→ Description of the task:
Below are some entries. Copy each line that holds the string "Please".

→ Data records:
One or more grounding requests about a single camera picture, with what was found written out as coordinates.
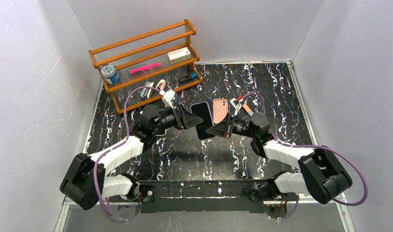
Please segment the clear phone case with phone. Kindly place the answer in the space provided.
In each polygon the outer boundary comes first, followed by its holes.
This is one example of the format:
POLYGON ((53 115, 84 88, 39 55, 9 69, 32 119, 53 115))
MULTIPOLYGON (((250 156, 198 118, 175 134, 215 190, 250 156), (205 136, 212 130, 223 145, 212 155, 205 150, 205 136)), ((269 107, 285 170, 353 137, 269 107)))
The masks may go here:
POLYGON ((211 114, 208 102, 202 101, 202 102, 193 104, 190 108, 191 108, 191 112, 194 115, 203 119, 203 122, 196 126, 198 138, 200 140, 213 138, 214 135, 206 132, 207 129, 209 129, 210 127, 213 126, 212 114, 211 114))

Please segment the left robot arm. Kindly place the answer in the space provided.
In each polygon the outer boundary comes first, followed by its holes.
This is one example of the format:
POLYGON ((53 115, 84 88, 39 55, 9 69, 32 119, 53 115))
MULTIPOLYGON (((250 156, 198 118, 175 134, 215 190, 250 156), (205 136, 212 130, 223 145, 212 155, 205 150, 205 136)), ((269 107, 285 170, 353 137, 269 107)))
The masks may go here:
POLYGON ((110 172, 148 151, 156 142, 156 136, 166 129, 174 127, 186 130, 203 121, 202 118, 188 112, 181 104, 164 110, 153 104, 147 105, 128 138, 91 155, 76 155, 59 190, 84 210, 91 209, 99 200, 129 195, 133 192, 134 178, 121 174, 110 176, 110 172))

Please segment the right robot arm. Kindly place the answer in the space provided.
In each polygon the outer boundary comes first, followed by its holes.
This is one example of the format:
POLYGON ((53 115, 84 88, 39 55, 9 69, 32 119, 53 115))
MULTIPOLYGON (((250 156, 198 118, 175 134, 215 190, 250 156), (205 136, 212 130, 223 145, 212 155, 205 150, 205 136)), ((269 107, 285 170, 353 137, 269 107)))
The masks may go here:
POLYGON ((233 114, 207 128, 206 133, 223 138, 237 134, 252 138, 252 150, 268 160, 278 160, 298 169, 299 173, 282 173, 271 180, 275 193, 311 195, 326 204, 352 186, 352 178, 336 155, 327 147, 287 145, 274 139, 264 113, 254 113, 249 122, 233 114))

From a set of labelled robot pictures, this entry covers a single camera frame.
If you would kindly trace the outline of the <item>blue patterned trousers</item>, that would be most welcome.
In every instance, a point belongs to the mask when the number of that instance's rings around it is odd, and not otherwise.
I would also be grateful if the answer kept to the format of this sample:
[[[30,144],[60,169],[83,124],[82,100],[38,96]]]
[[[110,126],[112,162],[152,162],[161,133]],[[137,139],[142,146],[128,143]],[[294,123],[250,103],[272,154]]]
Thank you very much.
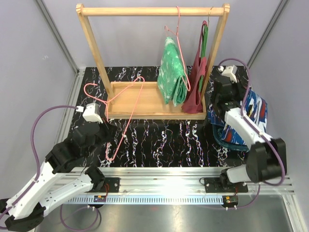
[[[263,132],[267,130],[267,103],[254,91],[249,91],[244,112]],[[239,134],[224,121],[222,121],[210,105],[208,107],[208,121],[212,124],[213,135],[216,142],[230,150],[246,151],[248,148]]]

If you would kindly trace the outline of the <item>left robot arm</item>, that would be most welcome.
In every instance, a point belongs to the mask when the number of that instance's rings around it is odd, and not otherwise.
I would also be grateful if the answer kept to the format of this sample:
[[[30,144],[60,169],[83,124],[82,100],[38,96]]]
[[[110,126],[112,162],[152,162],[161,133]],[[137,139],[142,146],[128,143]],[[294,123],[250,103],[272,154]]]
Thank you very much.
[[[118,127],[108,122],[86,122],[76,128],[63,142],[54,145],[45,157],[39,172],[13,197],[0,201],[1,215],[8,215],[5,229],[28,232],[55,208],[83,192],[99,192],[105,188],[105,176],[90,165],[72,182],[51,191],[56,181],[70,173],[79,160],[103,144],[111,142]]]

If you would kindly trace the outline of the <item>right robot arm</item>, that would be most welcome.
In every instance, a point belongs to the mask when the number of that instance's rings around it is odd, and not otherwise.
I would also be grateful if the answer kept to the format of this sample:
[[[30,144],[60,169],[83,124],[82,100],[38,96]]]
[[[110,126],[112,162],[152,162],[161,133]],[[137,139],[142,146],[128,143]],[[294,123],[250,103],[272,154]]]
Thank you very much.
[[[270,185],[269,180],[276,177],[280,178],[276,183],[279,186],[287,171],[284,140],[263,132],[244,113],[246,95],[242,84],[229,77],[220,75],[214,81],[211,103],[215,114],[239,134],[249,149],[246,164],[221,172],[219,186],[223,191],[248,181]]]

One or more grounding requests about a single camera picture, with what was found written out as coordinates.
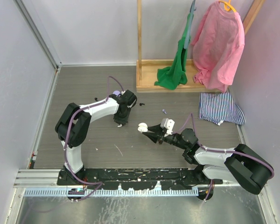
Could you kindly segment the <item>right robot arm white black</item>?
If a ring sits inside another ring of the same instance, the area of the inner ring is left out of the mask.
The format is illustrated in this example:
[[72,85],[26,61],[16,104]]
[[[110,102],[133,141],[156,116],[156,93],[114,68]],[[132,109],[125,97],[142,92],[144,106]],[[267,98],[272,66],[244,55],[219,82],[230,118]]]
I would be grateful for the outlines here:
[[205,184],[219,179],[238,183],[249,193],[258,195],[268,180],[274,176],[273,167],[245,144],[235,148],[220,149],[203,146],[193,129],[181,133],[172,131],[172,125],[138,125],[138,131],[156,144],[168,143],[183,152],[185,161],[196,165],[196,180]]

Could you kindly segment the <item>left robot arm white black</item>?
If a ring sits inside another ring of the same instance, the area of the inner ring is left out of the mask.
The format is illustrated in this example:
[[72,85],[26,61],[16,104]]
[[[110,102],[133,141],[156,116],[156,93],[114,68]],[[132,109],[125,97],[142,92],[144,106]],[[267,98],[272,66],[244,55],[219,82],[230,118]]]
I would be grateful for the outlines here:
[[120,127],[128,123],[131,108],[137,103],[130,90],[113,93],[107,98],[88,105],[70,103],[56,124],[55,132],[62,143],[67,179],[74,185],[85,181],[82,162],[82,143],[87,137],[90,123],[112,115]]

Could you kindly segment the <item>white earbud charging case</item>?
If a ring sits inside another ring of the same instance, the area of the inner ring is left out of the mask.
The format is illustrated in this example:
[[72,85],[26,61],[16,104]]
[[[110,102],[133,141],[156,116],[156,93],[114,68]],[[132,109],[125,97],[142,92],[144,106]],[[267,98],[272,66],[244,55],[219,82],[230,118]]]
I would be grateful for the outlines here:
[[147,124],[144,123],[144,122],[139,123],[139,124],[138,124],[137,130],[138,130],[140,133],[147,132],[147,131],[148,131],[148,126],[147,126]]

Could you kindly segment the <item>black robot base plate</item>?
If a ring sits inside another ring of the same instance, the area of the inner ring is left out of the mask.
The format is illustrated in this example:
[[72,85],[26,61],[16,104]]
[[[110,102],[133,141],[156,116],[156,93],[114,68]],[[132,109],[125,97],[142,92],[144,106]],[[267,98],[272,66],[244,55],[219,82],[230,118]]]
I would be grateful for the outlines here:
[[197,185],[208,185],[210,179],[189,168],[85,168],[77,174],[85,182],[102,182],[102,189],[186,190]]

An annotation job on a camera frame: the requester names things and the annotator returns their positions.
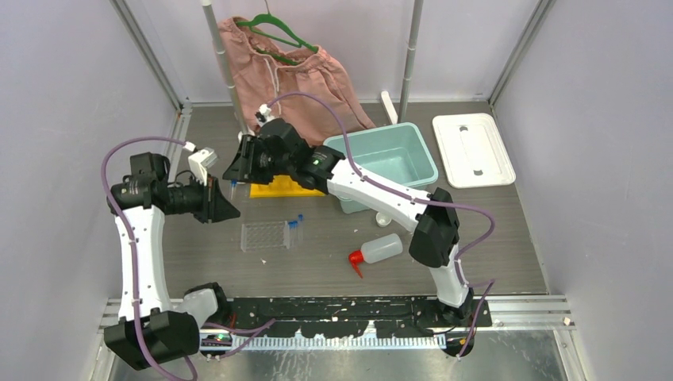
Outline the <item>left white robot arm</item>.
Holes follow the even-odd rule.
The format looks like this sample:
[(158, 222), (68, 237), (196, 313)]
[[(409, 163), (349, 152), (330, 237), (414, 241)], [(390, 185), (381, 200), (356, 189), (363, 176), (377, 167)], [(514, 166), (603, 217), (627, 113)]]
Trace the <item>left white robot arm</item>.
[(210, 148), (188, 158), (186, 184), (169, 180), (170, 160), (157, 153), (129, 159), (131, 172), (110, 187), (112, 209), (122, 245), (122, 300), (118, 322), (104, 329), (107, 347), (135, 370), (195, 354), (199, 330), (226, 325), (232, 308), (216, 283), (186, 291), (173, 306), (165, 279), (163, 227), (170, 215), (191, 214), (203, 223), (238, 218), (240, 211), (221, 193), (208, 169), (217, 156)]

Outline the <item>blue capped tube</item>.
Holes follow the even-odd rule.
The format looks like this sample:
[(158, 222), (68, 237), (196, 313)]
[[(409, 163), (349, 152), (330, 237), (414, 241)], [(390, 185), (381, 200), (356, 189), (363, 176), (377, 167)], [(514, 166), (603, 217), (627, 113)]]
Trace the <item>blue capped tube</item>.
[(237, 184), (238, 182), (234, 179), (230, 181), (230, 187), (229, 187), (229, 199), (231, 201), (235, 200), (236, 192), (237, 192)]
[(298, 221), (288, 222), (288, 248), (293, 248), (298, 243)]

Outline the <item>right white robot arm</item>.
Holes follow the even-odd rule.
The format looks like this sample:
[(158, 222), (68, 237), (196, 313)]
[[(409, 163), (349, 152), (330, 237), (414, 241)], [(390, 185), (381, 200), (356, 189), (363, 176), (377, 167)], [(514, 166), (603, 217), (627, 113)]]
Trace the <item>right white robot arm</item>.
[(243, 136), (223, 177), (269, 184), (277, 175), (308, 190), (350, 198), (403, 226), (412, 234), (409, 254), (429, 269), (436, 285), (443, 320), (458, 326), (471, 316), (474, 291), (456, 262), (460, 223), (446, 190), (428, 193), (376, 175), (341, 151), (309, 145), (282, 118), (264, 123), (256, 136)]

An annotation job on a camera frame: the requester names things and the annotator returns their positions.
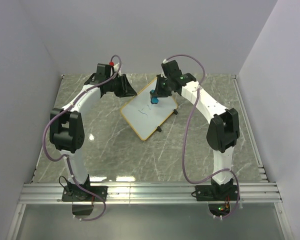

→ Completed exercise:
Please segment the clear phone case with phone. Kindly place the answer in the space provided.
Please segment the left robot arm. Kindly place the answer in the space provided.
Please segment the right robot arm. Kindly place the answer in the space provided.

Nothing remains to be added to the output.